[Given data — start]

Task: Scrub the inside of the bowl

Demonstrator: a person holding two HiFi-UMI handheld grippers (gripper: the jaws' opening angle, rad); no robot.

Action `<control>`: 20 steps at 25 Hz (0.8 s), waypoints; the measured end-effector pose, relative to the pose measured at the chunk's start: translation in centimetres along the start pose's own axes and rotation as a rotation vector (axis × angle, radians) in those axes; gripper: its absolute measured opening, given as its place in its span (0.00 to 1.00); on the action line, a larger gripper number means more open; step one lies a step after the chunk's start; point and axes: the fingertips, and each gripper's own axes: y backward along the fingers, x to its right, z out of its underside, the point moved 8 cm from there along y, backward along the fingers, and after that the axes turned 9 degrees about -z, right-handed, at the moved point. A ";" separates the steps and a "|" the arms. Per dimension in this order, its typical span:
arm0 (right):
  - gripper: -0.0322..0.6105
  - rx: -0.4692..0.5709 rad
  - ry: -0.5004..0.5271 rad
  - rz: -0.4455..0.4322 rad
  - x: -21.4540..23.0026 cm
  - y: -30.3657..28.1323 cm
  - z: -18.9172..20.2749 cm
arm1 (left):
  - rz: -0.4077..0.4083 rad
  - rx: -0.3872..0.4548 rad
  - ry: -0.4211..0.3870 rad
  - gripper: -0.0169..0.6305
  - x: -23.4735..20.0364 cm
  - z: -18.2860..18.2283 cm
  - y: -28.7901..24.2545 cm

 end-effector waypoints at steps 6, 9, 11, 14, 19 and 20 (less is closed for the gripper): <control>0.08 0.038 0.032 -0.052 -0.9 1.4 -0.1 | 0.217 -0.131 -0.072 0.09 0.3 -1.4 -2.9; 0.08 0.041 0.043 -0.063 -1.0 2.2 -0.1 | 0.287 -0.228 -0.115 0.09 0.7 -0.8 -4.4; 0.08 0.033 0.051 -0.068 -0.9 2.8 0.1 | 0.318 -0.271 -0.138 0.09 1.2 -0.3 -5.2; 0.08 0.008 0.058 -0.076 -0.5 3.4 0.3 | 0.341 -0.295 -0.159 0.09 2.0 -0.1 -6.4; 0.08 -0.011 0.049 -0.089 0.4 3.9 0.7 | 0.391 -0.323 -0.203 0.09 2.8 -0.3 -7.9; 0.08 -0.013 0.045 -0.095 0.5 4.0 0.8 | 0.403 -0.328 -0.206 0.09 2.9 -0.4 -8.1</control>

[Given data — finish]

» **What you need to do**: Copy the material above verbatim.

» **Response to the exercise**:
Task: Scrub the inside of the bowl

Demonstrator: a person holding two HiFi-UMI handheld grippers (gripper: the jaws' opening angle, rad); no robot.

Action `<control>`: 20 steps at 25 Hz (0.8 s), waypoints; the measured end-effector pose, relative to the pose measured at the chunk's start: translation in centimetres along the start pose's own axes and rotation as a rotation vector (axis × angle, radians) in those axes; gripper: its absolute measured opening, given as its place in its span (0.00 to 1.00); on the action line, a larger gripper number means more open; step one lies a step after the chunk's start; point and axes: the fingertips, and each gripper's own axes: y backward along the fingers, x to its right, z out of its underside, the point moved 8 cm from there along y, backward along the fingers, and after that the axes turned 9 degrees about -z, right-handed, at the moved point. A ";" separates the steps and a "|" the arms. Per dimension in this order, its typical span:
arm0 (right):
  - gripper: -0.0322..0.6105
  - rx: -0.4692..0.5709 rad
  - ry: -0.5004..0.5271 rad
  - rz: -0.4455..0.4322 rad
  - x: -21.4540..23.0026 cm
  - y: -30.3657..28.1323 cm
  - z: -18.9172..20.2749 cm
arm1 (left):
  - rz: -0.4077..0.4083 rad
  - rx: -0.3872..0.4548 rad
  - ry: -0.4211..0.3870 rad
  - gripper: -0.0169..0.6305
  - x: -23.4735..20.0364 cm
  - z: -18.2860..18.2283 cm
  - y: -28.7901..24.2545 cm

 end-effector waypoints at steps 6, 9, 11, 14, 19 and 20 (less is closed for the gripper): <control>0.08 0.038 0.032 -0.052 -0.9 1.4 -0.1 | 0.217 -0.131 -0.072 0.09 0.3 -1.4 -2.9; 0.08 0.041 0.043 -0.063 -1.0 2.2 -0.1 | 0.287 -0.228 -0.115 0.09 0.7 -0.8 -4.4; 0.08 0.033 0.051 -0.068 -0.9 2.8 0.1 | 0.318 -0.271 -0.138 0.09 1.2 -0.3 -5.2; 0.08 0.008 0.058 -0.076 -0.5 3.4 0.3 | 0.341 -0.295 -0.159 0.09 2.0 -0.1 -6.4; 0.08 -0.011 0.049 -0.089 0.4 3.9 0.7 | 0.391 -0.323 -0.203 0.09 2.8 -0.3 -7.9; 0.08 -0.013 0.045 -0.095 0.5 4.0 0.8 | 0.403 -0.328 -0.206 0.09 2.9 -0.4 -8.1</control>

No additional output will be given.